TRY IT
Starting with the line that contains "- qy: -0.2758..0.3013", copy every line through the end of the data below, exactly and with nothing added.
-----
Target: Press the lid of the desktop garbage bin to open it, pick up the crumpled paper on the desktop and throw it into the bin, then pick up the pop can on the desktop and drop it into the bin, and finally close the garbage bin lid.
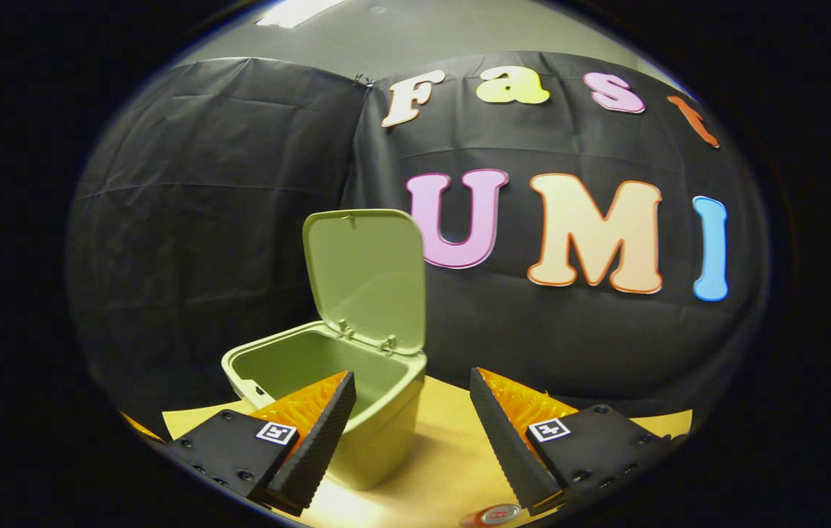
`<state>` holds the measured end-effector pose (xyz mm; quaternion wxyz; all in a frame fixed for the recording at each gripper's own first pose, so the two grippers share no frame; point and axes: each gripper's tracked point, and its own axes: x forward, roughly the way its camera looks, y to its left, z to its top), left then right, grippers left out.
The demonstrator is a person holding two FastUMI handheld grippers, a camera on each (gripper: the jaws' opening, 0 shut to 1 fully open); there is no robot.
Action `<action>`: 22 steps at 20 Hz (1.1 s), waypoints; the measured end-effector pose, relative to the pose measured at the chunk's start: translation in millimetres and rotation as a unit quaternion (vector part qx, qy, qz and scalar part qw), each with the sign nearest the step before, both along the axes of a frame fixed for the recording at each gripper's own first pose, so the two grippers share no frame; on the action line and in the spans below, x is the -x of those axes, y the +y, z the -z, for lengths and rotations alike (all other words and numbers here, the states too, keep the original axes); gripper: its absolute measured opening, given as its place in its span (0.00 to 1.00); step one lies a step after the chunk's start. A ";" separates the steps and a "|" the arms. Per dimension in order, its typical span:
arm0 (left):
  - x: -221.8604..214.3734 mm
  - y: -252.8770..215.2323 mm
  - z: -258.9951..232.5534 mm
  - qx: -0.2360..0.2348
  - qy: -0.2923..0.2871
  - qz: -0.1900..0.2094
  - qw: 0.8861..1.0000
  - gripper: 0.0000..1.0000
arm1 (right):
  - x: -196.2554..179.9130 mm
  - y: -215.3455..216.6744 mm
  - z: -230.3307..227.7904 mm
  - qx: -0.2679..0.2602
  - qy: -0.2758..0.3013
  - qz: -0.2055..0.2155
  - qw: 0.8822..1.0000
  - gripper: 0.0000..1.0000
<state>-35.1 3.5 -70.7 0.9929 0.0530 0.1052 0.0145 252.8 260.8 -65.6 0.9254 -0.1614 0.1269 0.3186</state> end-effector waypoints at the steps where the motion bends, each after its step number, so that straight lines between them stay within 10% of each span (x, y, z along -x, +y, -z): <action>1: -3.1 -7.6 0.8 0.003 0.001 0.014 1.000 0.91 | 0.5 -19.1 -4.8 0.000 -0.006 0.018 1.000 1.00; 13: -63.6 -81.5 17.2 0.012 0.005 0.152 0.988 0.91 | 82.4 -238.1 -6.9 -0.039 -0.024 0.256 0.966 0.98; 22: -135.7 -122.4 42.7 0.016 0.011 0.218 0.976 0.91 | 149.2 -318.4 4.6 -0.026 -0.036 0.372 0.927 0.98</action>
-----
RESULT OF THIS TASK
  - qy: -0.2758..0.3013
  - qz: -0.2055..0.2155
  - qw: 0.8822..1.0000
  - gripper: 0.0000..1.0000
<state>-35.1 3.5 -70.7 0.9929 0.0530 0.1052 0.0145 252.8 260.8 -65.6 0.9254 -0.1614 0.1269 0.3186</state> end-effector waypoints at the steps where the motion bends, each after its step number, so that straight lines between them stay within 10% of each span (x, y, z along -x, +y, -z): <action>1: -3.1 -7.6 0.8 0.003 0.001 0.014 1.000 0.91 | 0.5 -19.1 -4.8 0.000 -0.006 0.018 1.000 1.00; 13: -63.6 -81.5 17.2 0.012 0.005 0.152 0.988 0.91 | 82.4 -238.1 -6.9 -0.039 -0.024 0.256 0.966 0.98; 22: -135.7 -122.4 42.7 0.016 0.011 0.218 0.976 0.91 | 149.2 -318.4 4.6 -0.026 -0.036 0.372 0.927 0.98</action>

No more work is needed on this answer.